(TASK DESCRIPTION) Please copy the listing that follows exactly, leaving out any pictures.

(RECORDED INFORMATION)
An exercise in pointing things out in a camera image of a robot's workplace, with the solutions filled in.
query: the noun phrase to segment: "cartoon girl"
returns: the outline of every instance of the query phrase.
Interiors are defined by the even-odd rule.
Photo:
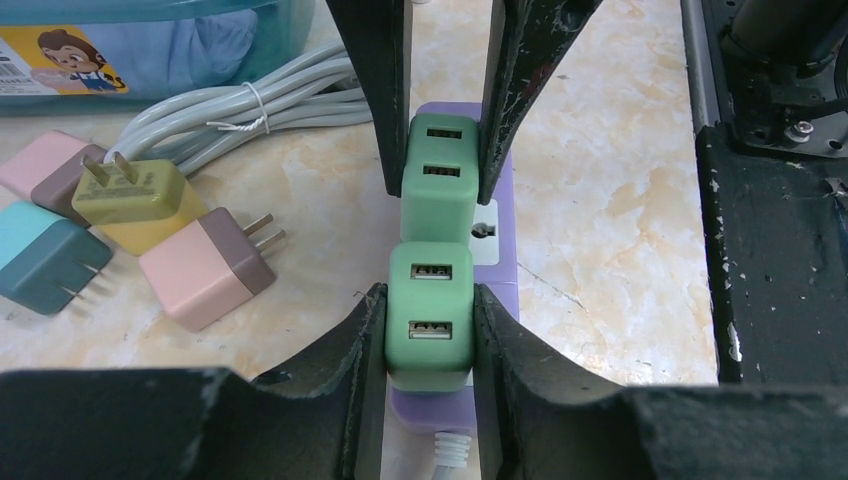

(EXERCISE RESPONSE)
An exercise in pointing things out in a camera image of a robot's workplace, with the solutions filled in.
query: the noun phrase to segment: "cartoon girl"
returns: the outline of every instance of the query phrase.
Interiors are defined by the even-odd rule.
Photo:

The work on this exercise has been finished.